[Records contained in a dataset]
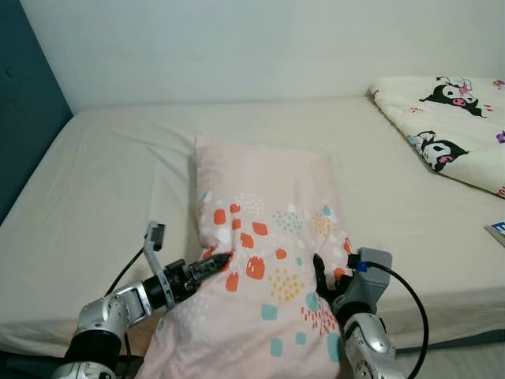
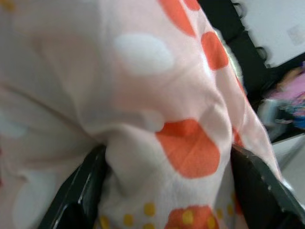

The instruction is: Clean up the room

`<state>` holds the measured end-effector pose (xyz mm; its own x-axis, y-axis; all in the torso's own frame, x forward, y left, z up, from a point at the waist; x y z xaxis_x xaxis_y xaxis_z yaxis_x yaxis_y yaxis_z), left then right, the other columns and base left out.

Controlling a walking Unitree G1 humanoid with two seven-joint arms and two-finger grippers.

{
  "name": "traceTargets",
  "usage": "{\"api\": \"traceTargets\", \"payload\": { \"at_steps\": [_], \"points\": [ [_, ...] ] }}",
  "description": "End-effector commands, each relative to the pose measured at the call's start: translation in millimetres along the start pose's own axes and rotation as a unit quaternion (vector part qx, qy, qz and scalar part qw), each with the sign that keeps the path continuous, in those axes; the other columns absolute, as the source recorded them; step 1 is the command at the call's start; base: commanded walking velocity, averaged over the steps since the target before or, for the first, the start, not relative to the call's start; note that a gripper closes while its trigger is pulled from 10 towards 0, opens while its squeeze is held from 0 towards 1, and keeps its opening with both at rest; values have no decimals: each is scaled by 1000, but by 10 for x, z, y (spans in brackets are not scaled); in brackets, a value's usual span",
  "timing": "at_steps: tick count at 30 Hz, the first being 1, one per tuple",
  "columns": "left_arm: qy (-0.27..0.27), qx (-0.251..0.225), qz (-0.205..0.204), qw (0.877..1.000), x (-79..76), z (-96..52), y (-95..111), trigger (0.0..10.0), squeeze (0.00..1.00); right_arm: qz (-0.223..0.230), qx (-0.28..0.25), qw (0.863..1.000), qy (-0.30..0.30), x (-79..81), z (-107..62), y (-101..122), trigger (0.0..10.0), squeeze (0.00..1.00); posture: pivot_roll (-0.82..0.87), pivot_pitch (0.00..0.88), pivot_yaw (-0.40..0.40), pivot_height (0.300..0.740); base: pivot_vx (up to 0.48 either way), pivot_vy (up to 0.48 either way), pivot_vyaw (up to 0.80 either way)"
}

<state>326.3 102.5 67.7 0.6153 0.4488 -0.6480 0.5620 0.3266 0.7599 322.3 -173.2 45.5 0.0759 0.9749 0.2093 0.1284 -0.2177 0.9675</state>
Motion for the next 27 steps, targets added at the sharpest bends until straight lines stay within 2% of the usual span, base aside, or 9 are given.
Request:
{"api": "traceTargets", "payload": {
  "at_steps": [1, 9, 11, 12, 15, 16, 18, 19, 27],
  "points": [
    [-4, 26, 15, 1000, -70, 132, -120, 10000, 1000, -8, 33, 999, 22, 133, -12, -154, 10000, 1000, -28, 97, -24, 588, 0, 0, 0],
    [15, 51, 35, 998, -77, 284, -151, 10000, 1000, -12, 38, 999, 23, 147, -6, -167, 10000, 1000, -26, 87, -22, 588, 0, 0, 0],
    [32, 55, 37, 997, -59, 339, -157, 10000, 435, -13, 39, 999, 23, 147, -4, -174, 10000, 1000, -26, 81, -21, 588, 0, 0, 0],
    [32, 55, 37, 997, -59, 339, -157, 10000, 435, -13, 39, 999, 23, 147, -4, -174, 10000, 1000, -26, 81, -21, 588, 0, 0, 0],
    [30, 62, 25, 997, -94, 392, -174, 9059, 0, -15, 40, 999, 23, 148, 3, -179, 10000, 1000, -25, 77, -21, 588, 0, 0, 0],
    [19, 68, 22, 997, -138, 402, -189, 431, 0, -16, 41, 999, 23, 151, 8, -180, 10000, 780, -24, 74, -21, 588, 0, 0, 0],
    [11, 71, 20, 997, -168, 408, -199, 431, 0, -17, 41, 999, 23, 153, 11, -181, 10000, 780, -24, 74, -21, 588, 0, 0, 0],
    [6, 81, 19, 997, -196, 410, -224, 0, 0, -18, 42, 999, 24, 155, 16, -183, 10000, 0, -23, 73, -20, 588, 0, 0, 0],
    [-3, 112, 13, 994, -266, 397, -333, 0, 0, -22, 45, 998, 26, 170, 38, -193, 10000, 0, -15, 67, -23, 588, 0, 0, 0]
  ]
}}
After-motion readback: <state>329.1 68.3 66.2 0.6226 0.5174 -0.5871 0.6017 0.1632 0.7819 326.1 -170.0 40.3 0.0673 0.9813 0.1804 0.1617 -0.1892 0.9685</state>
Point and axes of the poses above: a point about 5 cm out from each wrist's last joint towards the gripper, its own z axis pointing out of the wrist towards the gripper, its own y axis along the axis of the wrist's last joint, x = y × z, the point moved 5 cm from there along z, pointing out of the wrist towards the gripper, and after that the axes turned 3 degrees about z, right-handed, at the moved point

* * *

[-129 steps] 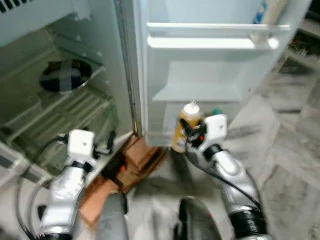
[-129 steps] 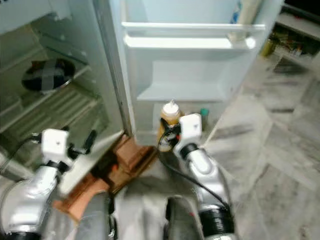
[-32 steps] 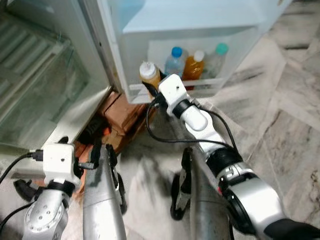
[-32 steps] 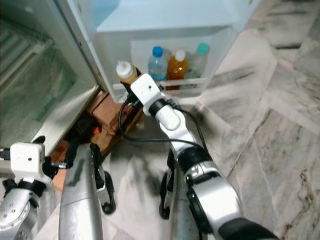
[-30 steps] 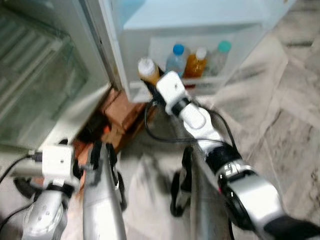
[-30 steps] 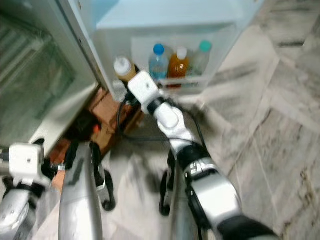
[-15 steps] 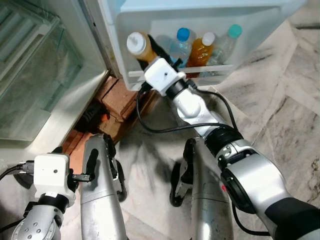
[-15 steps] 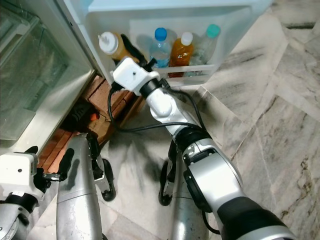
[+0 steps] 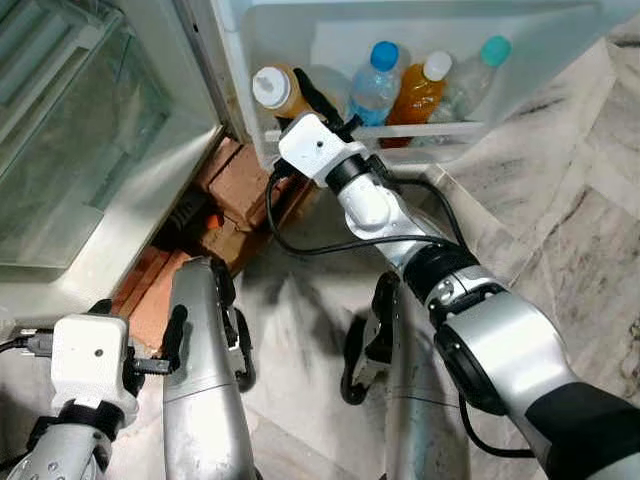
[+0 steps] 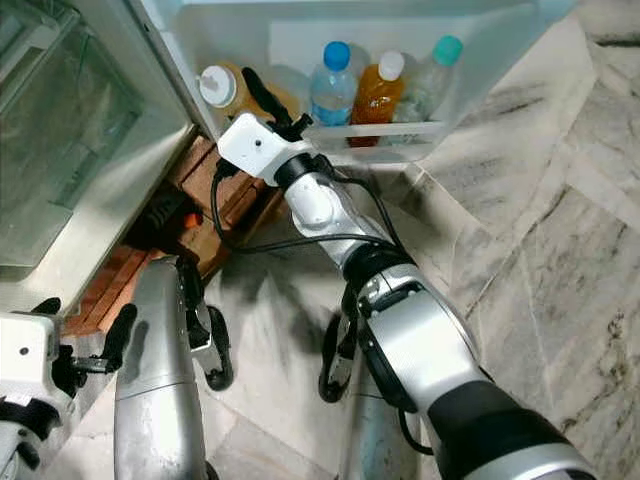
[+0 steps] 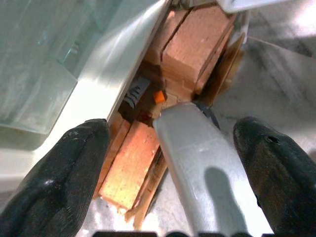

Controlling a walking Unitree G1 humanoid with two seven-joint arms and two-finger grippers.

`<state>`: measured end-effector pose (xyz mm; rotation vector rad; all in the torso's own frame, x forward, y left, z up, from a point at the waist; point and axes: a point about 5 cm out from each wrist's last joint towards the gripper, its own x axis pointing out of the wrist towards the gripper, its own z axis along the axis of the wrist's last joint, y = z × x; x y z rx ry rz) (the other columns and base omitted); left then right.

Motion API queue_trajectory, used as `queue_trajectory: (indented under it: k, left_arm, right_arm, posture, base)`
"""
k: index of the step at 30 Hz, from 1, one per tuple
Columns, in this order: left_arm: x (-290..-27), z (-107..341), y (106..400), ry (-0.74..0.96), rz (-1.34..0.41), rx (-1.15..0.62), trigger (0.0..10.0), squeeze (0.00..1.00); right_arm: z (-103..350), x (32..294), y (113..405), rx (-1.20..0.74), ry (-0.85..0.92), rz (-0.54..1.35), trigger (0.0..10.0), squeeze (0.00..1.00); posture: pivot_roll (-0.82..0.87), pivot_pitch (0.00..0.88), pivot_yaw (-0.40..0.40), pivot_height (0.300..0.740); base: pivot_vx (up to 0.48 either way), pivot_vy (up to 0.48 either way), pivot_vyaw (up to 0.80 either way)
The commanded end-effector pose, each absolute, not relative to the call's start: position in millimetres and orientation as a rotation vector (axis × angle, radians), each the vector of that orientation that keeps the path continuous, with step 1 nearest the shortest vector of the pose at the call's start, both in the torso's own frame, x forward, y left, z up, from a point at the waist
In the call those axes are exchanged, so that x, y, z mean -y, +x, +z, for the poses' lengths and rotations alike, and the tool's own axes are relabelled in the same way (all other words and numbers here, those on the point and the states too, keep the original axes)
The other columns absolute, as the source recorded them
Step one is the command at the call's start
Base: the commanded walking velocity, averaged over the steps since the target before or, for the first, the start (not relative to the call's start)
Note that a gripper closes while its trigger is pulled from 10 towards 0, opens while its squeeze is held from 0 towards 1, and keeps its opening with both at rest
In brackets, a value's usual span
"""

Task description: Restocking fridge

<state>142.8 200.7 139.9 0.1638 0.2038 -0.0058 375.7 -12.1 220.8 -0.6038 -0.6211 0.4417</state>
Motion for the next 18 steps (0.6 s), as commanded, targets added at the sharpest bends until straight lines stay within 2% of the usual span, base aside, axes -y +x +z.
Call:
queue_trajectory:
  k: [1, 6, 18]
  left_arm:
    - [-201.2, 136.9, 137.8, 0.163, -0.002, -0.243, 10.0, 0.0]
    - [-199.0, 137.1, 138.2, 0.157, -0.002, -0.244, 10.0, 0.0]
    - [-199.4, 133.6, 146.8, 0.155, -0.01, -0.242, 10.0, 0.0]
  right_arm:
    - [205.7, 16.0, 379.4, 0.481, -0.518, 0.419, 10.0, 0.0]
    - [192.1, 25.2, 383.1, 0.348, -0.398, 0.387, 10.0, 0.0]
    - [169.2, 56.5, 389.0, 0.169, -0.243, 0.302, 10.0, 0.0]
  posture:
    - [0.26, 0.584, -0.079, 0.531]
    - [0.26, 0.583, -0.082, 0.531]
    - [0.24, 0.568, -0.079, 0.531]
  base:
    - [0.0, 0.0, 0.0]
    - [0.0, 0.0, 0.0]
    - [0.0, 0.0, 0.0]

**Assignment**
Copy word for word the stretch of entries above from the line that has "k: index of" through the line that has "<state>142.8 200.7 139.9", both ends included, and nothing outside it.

**Response to the exercise**
k: index of the step at 30 Hz, from 1, one per tuple
Columns, in this order: left_arm: x (-290..-27), z (-107..341), y (106..400), ry (-0.74..0.96), rz (-1.34..0.41), rx (-1.15..0.62), trigger (0.0..10.0), squeeze (0.00..1.00); right_arm: z (-103..350), x (32..294), y (113..405), rx (-1.20..0.74), ry (-0.85..0.92), rz (-0.54..1.35), trigger (0.0..10.0), squeeze (0.00..1.00); posture: pivot_roll (-0.82..0.87), pivot_pitch (0.00..0.88), pivot_yaw (-0.40..0.40), pivot_height (0.300..0.740); base: pivot_vx (up to 0.48 either way), pivot_vy (up to 0.48 either way), pivot_vyaw (up to 0.80 either way)
The commanded end-effector pose, each absolute, not relative to the call's start: position in millimetres and orientation as a rotation vector (axis × angle, radians), each the vector of that orientation that keeps the path continuous, with step 1 nearest the shortest vector of the pose at the call's start, both in the torso's own frame, x forward, y left, z up, from a point at the waist
In the call those axes are exchanged, so that x, y, z mean -y, +x, +z, for the poses' lengths and rotations alike, and the tool's own axes are relabelled in the same way (all other words and numbers here, those on the point and the states too, keep the original axes)
The other columns absolute, as the source recorded them
Step one is the command at the call's start
Base: the commanded walking velocity, averaged over the steps since the target before or, for the first, the start (not relative to the call's start)
Note that a gripper closes while its trigger is pulled from 10 towards 0, opens while its squeeze is held from 0 towards 1, and keeps its opening with both at rest
In brackets, a value's usual span
"""

Task description: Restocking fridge

<state>142.8 200.7 139.9 0.1638 0.2038 -0.0058 375.7 -12.1 220.8 -0.6038 -0.6211 0.4417</state>

This exercise has been fully answered.